During his last two years at OPDS, Ryan was a Senior Deputy Public Defender charged with supervising other attorneys at the office in addition to his work representing clients on appeal. He also has worked with the legislature on bills relating to criminal law.
Ryan served as a Board Member of the Oregon Criminal Defense Lawyers Association (OCDLA) from 2007-2009. He is a frequent speaker on appellate issues at state-wide criminal law conferences and has written articles on criminal law for the OCDLA monthly newsletter and the OPDS website.

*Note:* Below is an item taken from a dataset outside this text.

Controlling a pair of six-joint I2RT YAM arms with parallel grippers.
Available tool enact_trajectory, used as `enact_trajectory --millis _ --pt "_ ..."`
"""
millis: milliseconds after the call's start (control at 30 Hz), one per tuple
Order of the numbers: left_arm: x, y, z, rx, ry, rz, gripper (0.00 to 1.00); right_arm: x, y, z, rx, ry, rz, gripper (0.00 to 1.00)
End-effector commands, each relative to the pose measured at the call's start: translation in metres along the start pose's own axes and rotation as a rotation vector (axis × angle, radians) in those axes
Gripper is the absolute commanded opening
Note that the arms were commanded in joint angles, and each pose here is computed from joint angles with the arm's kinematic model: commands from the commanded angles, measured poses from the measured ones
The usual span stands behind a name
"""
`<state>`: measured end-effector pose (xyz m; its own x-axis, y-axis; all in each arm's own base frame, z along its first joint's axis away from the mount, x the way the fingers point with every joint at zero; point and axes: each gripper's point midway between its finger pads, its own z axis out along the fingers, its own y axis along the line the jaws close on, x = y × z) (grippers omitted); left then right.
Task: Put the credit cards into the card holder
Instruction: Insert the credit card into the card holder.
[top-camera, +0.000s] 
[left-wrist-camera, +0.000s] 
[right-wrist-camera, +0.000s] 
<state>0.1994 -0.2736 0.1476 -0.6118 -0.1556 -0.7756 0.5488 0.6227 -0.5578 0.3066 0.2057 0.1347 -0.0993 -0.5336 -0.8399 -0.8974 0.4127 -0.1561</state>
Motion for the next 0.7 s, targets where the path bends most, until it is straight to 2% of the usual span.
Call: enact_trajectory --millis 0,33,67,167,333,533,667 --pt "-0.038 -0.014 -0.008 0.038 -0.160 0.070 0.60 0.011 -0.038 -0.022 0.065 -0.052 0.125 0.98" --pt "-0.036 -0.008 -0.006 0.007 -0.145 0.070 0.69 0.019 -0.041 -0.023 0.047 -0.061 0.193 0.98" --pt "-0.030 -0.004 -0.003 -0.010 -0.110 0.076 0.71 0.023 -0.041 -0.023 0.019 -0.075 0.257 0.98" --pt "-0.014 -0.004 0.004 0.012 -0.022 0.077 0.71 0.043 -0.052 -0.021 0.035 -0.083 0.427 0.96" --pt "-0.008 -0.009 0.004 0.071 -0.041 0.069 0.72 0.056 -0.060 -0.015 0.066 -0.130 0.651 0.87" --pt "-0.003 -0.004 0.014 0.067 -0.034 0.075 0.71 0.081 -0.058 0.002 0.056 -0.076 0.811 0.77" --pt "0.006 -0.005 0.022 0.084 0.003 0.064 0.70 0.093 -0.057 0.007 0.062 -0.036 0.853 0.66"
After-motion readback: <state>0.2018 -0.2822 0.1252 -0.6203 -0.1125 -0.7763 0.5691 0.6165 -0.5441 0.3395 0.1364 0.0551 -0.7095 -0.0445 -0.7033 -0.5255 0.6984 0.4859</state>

Some of O’Connor Weber’s best results go unrecognized because the attorneys have protected their clients from adverse consequences and kept their names out of the media and out of published orders. Oregon appellate courts, however, have issued written opinions in more than 50 of Ryan’s cases. In many of the cases, Ryan has won his clients reversals of their criminal convictions, reductions of their sentences, new trials, or new agency hearings. Ryan’s cases include:
In this death penalty appeal, Ryan represented Mr. Agee in the Oregon Supreme Court. The Court reversed Mr. Agee’s death sentence and sent the case back to the trial court for a new hearing on whether Mr. Agee is eligible for death sentence and, if he is, for a new sentencing phase trial.
The Oregon Supreme Court significantly altered Oregon law on the admissibility of eyewitness identification in criminal trial based on Ryan’s arguments on behalf of Mr. James. The new approach received praise nationwide, including from the New York Times and the Innocence Project.

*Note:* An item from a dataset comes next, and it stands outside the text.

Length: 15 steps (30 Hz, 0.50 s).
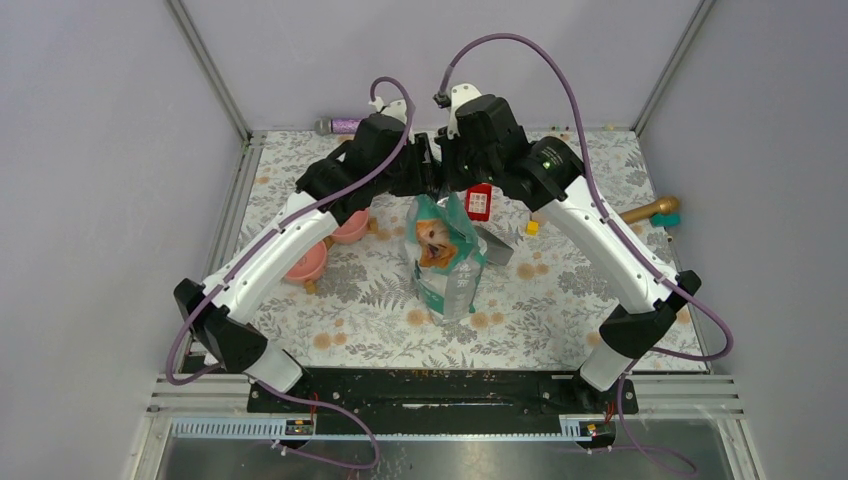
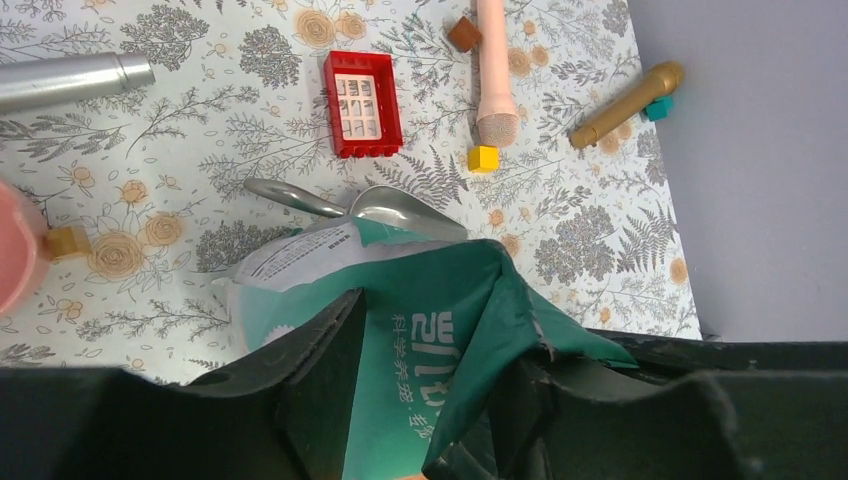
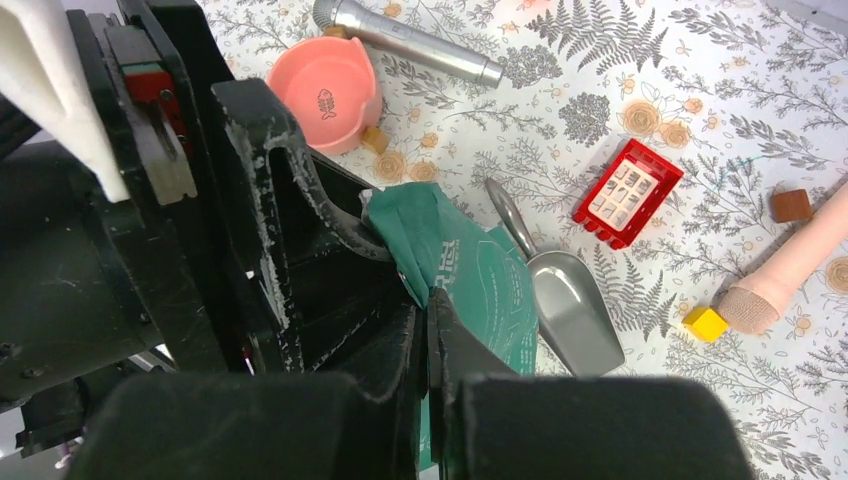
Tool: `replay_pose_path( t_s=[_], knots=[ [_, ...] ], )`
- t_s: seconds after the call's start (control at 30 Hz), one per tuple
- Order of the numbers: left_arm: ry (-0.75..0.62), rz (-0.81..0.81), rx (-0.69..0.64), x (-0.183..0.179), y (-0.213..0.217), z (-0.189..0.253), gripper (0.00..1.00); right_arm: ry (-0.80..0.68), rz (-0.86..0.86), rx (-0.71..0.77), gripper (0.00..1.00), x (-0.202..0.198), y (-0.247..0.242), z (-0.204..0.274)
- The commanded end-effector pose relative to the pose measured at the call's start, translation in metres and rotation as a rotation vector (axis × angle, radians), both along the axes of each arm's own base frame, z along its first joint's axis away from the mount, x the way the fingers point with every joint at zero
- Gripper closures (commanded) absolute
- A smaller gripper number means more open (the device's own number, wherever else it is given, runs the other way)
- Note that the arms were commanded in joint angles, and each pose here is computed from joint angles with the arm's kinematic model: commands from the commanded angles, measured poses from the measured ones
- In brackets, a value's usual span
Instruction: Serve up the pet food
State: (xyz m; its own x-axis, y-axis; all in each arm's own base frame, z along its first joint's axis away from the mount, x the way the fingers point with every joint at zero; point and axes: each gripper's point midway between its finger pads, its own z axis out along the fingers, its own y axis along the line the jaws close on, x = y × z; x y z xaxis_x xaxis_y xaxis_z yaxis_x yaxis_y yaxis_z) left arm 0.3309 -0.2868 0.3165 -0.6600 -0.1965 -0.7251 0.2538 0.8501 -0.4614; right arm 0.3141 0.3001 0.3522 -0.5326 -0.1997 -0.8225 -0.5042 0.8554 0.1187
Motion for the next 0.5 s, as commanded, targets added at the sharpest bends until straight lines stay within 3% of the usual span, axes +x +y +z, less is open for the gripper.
replay_pose_path(
  t_s=[0.0,0.13,0.27,0.4,0.47],
  knots=[
    [-0.038,-0.019,-0.018,0.010,-0.008,0.023,0.59,-0.101,0.072,0.139,1.00,-0.020,0.002,0.055],
    [-0.015,0.017,0.110,0.009,0.013,0.013,0.72,-0.165,0.077,-0.016,1.00,-0.012,-0.016,0.051],
    [-0.016,0.219,0.353,0.005,0.081,0.004,0.79,-0.294,-0.089,-0.285,1.00,0.020,-0.069,0.056],
    [-0.005,0.294,0.507,-0.010,0.122,0.000,1.00,-0.312,-0.204,-0.450,1.00,0.041,-0.107,0.057],
    [0.016,0.280,0.561,-0.017,0.131,-0.007,1.00,-0.320,-0.241,-0.492,1.00,0.051,-0.118,0.058]
  ],
)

Mr. Janowski and Mr. Severy were inmates challenging separate but related Board of Parole and Post-Prison Supervision decisions. Ryan persuaded the Oregon Supreme Court that the agency had incorrectly interpreted and applied the law. As a result, the agency had to provide his clients with hearings and release dates from prison years before they would have under the agency’s prior decision. The decisions also benefitted many other inmates and resulted in the Court of Appeals reversing many of the agency’s decisions.

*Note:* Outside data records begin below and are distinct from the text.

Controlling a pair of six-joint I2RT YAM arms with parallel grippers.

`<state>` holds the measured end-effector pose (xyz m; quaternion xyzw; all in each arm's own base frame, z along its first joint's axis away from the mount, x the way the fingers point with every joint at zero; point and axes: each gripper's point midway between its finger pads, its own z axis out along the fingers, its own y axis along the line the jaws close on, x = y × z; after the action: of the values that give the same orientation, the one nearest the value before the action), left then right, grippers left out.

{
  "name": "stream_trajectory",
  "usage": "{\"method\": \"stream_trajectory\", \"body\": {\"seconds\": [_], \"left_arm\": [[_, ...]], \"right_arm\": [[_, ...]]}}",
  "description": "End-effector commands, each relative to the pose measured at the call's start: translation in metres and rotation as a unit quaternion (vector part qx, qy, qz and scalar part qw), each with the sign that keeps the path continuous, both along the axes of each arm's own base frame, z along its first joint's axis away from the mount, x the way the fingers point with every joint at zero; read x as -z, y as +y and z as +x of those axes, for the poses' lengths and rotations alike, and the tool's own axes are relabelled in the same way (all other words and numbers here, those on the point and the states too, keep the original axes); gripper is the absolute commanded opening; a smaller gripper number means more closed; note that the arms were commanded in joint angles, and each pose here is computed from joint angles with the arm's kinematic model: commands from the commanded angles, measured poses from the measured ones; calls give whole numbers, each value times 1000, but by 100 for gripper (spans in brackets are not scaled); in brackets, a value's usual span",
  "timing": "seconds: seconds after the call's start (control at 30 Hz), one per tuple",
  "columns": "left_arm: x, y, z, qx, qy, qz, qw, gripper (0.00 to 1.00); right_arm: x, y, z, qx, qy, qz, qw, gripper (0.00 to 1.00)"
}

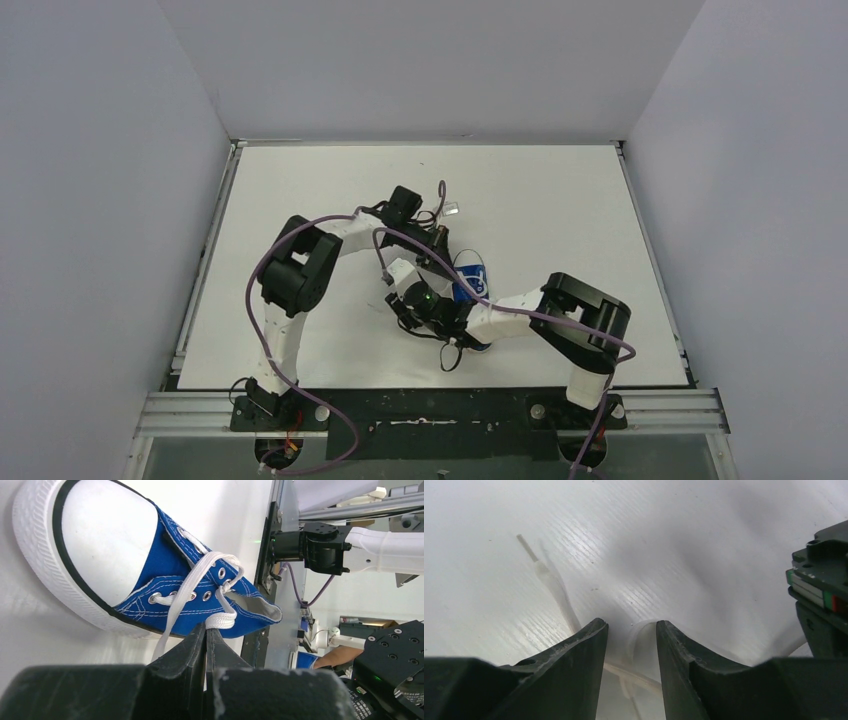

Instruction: Tie the shoes

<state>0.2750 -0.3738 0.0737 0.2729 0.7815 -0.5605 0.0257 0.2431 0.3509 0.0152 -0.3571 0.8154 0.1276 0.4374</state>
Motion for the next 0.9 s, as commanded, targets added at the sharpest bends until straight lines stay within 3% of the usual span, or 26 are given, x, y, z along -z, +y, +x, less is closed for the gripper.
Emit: {"method": "stream_trajectory", "body": {"seconds": [0.0, 0.3, 0.47, 0.67, 0.87], "left_arm": [[-32, -2, 13, -9, -25, -47, 999, 0], [-39, -1, 10, -17, -42, -63, 997, 0], [-42, 1, 5, -21, -48, -65, 997, 0], [-48, 2, 5, -35, -47, -72, 996, 0], [-58, 2, 1, -51, -34, -79, 995, 0]], "right_arm": [[22, -14, -10, 8, 20, -40, 999, 41], [39, -36, -10, 99, 53, -43, 993, 30], [40, -31, -9, 101, 61, -36, 992, 0], [-8, 1, 4, 14, 29, 39, 999, 0], [-58, 4, 2, -46, 28, 97, 994, 0]]}}
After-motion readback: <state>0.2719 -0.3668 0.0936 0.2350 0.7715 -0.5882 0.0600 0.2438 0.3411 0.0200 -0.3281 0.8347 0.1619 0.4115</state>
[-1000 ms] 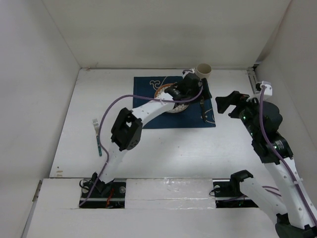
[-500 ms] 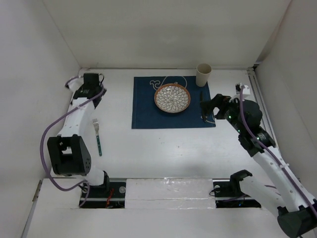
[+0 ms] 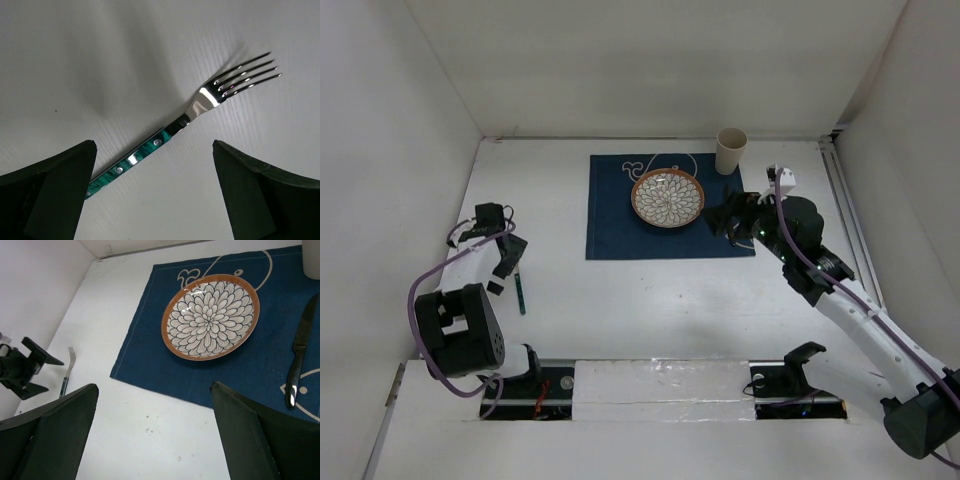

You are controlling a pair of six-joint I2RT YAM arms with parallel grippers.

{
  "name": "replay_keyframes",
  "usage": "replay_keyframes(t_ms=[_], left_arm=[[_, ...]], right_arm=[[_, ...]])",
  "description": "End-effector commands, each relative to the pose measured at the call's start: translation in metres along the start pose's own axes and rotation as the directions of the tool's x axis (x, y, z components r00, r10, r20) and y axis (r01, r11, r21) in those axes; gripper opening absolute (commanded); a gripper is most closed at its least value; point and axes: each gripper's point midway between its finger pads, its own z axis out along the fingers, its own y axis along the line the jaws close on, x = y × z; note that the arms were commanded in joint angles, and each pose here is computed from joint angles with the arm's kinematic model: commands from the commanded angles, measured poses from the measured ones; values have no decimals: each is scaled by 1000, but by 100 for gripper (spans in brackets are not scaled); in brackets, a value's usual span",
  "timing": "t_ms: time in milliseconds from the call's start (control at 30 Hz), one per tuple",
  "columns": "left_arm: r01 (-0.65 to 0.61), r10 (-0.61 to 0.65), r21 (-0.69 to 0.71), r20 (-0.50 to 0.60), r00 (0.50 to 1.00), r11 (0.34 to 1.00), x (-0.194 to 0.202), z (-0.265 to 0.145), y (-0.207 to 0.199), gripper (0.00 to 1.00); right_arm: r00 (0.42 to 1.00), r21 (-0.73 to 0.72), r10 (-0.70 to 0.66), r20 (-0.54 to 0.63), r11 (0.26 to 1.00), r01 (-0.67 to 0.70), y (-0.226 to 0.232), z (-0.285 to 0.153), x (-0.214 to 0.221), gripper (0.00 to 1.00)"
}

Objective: Set the dinner table for one person

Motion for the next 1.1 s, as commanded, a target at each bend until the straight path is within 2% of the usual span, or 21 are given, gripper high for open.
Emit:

Ryan represented a mother and father challenging their felony convictions for criminal mistreatment of their children based solely on the conditions of their home. He argued that the Oregon legislature had not intended to criminally punish parents for having a dirty house, and the Oregon Supreme Court agreed, reversing the convictions.
The Court of Appeals reversed Ryan’s client’s conviction for possession of a controlled substance after agreeing that a police officer violated the client’s constitutional rights by taking his name and identifying information and running a warrant check without reasonable suspicion that the client had committed a crime. The Oregon Supreme Court allowed review, but Ryan persuaded the court to dismiss the case, preserving his client’s victory and resulting in the dismissal of the charges against his client.
Ryan’s client was convicted of manufacturing a controlled substance. The Court of Appeals reversed his client’s conviction after agreeing with Ryan’s argument that the police officer violated his client’s constitutional rights when he searched his car and found incriminating evidence during a traffic stop. The Oregon Supreme Court allowed review of the case and affirmed the Court of Appeals decision reversing the conviction.
The Court of Appeals reversed Ryan’s client’s conviction for driving under the influence of intoxicants (DUII) after agreeing with him that his client should have been allowed to offer evidence of the arresting police officer’s bias against him.
The Court of Appeals reversed Ryan’s client’s conviction for possession of a controlled substance after Ryan persuaded the court that the arresting police officer had violated his client’s constitutional rights by failing to provide him with Miranda warnings.
A trial court convicted Ms. Nelson of recklessly endangering another person. Ryan argued that the prosecution had failed to establish that she acted recklessly when she lost track of her child for several hours. The Court of Appeals agreed, reversed his client’s conviction, and ordered the trial court to acquit his client of the charge.